> [WHAT IS REQUIRED] Please return every line of the listing. Keep each one exact.

> [DATA EXCERPT]

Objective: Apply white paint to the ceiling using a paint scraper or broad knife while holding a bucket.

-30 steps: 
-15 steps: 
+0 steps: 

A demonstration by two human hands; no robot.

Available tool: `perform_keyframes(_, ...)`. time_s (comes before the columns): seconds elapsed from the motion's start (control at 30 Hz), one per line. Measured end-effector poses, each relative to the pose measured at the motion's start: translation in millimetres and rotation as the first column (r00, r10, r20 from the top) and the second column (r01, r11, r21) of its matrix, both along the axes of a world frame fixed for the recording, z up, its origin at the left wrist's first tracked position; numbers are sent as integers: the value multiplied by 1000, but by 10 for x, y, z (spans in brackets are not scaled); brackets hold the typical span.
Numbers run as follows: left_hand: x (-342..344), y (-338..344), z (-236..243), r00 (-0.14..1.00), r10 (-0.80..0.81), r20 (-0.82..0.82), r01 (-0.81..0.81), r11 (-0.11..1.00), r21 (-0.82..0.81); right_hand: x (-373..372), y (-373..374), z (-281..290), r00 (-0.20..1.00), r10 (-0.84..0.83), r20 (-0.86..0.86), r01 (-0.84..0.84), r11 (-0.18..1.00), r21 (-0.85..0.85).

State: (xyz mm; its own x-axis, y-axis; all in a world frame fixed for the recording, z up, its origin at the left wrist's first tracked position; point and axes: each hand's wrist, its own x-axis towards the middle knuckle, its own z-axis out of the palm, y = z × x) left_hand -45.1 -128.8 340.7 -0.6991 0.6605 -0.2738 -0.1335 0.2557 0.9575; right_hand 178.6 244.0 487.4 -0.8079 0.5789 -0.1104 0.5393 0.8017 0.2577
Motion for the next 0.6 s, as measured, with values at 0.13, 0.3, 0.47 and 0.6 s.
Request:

> [WRITTEN RESPONSE]
Objective: Apply white paint to the ceiling using a paint scraper or broad knife while holding a bucket.

-30 steps: 
-15 steps: 
+0 steps: 

A demonstration by two human hands; no robot.

Available tool: `perform_keyframes(_, ...)`. time_s (comes before the columns): seconds elapsed from the motion's start (control at 30 Hz), one per line. Measured end-effector poses, each relative to the pose measured at the motion's start: translation in millimetres and rotation as the first column (r00, r10, r20 from the top) and the second column (r01, r11, r21) of its matrix, both along the axes of a world frame fixed for the recording, z up, its origin at the left wrist's first tracked position; numbers are sent as integers: the value multiplied by 1000, but by 10 for x, y, z (spans in brackets are not scaled); brackets hold the typical span.
Numbers run as follows: left_hand: x (-342..344), y (-338..344), z (-236..243), r00 (-0.14..1.00), r10 (-0.80..0.81), r20 (-0.82..0.82), r01 (-0.81..0.81), r11 (-0.11..1.00), r21 (-0.82..0.81); right_hand: x (-373..372), y (-373..374), z (-281..290), r00 (-0.20..1.00), r10 (-0.84..0.83), r20 (-0.86..0.86), r01 (-0.84..0.84), r11 (-0.18..1.00), r21 (-0.85..0.85).

State: (xyz mm; its own x-axis, y-axis; all in a world frame fixed for the recording, z up, its origin at the left wrist's first tracked position; point and axes: each hand's wrist, its own x-axis towards the middle knuckle, its own z-axis out of the palm, y = z × x) left_hand -45.1 -128.8 340.7 -0.6991 0.6605 -0.2738 -0.1335 0.2557 0.9575; right_hand 178.6 244.0 487.4 -0.8079 0.5789 -0.1104 0.5393 0.8017 0.2577
Motion for the next 0.6 s, as measured, with values at 0.13, 0.3, 0.47 and 0.6 s.
Request:

What appears above is the complete answer.